TASK ITEM:
The lines from the start of the records below through the line containing "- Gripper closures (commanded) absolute" are to be copied exactly, both ends included, with nothing added.

Excerpts from a dataset
━━━━━━━━━━━━━━━━━━━━━━━━━━━━━━
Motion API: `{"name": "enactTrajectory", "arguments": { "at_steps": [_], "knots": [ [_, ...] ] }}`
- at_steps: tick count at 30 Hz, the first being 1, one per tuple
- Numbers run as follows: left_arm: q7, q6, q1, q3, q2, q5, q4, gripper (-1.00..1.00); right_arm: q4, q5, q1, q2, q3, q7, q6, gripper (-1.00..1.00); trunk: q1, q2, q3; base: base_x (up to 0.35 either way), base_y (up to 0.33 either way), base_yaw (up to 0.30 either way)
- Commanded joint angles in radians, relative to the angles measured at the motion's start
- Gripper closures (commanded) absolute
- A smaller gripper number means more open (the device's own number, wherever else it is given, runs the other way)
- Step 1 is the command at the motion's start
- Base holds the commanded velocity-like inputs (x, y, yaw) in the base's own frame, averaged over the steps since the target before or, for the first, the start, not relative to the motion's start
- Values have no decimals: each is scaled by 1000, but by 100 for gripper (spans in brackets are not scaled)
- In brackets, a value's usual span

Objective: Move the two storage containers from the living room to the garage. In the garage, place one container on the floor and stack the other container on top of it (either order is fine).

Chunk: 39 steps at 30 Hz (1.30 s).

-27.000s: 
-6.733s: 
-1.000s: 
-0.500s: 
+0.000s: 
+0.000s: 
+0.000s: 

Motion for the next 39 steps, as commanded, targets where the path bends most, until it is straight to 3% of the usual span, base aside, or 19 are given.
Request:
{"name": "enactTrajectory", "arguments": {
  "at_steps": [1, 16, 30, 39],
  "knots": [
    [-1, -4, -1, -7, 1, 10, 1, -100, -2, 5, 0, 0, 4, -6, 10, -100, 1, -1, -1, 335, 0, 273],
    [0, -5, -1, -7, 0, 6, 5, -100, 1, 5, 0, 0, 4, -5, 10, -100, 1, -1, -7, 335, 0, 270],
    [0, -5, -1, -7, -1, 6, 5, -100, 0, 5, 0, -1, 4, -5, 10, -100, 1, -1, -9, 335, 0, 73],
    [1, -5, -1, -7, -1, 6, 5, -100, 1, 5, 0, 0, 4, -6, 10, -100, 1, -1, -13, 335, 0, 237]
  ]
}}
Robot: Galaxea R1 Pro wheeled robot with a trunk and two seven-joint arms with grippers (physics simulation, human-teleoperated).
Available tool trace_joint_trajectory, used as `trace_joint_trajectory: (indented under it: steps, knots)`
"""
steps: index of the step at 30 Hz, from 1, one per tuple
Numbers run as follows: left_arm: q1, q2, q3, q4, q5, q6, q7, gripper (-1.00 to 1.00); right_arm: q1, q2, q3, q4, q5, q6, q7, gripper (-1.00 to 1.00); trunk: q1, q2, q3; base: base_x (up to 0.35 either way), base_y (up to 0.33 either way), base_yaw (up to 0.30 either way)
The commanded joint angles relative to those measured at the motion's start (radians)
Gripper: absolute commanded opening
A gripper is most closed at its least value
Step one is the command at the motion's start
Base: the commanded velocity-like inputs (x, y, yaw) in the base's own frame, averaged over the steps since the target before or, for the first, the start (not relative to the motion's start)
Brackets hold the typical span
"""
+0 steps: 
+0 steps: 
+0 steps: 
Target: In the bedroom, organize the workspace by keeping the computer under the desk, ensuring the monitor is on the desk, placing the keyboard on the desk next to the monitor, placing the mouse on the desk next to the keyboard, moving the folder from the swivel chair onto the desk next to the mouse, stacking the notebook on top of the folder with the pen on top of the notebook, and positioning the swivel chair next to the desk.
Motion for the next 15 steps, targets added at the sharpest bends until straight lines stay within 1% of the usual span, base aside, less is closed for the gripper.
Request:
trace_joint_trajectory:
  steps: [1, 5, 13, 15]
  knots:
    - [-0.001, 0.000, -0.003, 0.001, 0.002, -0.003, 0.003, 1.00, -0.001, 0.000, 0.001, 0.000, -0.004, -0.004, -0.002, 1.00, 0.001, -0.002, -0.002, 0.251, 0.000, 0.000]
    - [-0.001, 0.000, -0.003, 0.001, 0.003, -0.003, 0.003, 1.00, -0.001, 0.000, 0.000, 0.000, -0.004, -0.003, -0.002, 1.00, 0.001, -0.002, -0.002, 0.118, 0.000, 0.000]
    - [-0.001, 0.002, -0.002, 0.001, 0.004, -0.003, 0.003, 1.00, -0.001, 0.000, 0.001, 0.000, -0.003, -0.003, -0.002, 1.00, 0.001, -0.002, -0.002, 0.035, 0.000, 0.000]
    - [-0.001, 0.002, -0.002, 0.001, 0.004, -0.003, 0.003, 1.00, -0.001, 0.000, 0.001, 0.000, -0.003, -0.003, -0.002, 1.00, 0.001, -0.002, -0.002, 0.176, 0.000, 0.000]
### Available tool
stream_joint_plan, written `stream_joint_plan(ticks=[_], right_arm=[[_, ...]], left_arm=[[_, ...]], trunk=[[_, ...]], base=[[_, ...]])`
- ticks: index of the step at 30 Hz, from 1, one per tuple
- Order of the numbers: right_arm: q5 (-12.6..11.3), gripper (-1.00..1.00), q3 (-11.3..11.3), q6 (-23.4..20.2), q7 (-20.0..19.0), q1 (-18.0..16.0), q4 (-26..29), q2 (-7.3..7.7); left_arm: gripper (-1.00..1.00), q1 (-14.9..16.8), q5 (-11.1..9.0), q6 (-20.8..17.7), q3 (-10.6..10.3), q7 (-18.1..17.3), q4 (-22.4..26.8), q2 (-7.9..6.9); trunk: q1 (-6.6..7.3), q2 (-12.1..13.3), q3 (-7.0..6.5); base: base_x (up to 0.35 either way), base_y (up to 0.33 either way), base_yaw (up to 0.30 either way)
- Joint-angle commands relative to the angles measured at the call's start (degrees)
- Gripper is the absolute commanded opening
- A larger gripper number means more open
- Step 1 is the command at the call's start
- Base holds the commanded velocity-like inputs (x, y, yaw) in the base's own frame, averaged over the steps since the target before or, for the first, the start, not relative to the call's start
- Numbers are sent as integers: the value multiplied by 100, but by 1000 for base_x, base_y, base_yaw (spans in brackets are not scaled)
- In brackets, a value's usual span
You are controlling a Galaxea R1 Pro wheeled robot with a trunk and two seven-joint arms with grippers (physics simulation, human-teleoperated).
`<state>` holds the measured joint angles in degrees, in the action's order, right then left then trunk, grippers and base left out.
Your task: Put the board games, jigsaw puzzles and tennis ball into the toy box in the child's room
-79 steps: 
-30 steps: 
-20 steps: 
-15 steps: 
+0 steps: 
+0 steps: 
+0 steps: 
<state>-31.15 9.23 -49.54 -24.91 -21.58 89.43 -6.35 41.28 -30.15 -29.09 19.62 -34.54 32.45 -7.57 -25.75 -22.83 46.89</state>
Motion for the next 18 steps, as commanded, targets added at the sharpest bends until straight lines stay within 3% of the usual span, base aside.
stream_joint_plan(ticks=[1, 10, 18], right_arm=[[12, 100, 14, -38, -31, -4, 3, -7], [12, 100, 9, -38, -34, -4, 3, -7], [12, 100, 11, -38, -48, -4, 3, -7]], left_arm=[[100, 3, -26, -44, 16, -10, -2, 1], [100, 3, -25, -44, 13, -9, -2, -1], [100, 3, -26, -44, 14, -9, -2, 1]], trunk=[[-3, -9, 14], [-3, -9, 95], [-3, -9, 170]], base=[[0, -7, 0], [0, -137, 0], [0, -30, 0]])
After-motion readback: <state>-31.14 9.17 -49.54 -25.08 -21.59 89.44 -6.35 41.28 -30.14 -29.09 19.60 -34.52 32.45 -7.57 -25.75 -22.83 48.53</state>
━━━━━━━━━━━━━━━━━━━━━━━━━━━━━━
RESPONSE TO THIS EXERCISE:
Motion API: `{"name": "enactTrajectory", "arguments": { "at_steps": [_], "knots": [ [_, ...] ] }}`
- at_steps: tick count at 30 Hz, the first being 1, one per tuple
- Numbers run as follows: left_arm: q7, q6, q1, q3, q2, q5, q4, gripper (-1.00..1.00); right_arm: q4, q5, q1, q2, q3, q7, q6, gripper (-1.00..1.00); trunk: q1, q2, q3; base: base_x (up to 0.35 either way), base_y (up to 0.33 either way), base_yaw (up to 0.30 either way)
- Commanded joint angles in radians, relative to the angles measured at the motion's start
- Gripper closures (commanded) absolute

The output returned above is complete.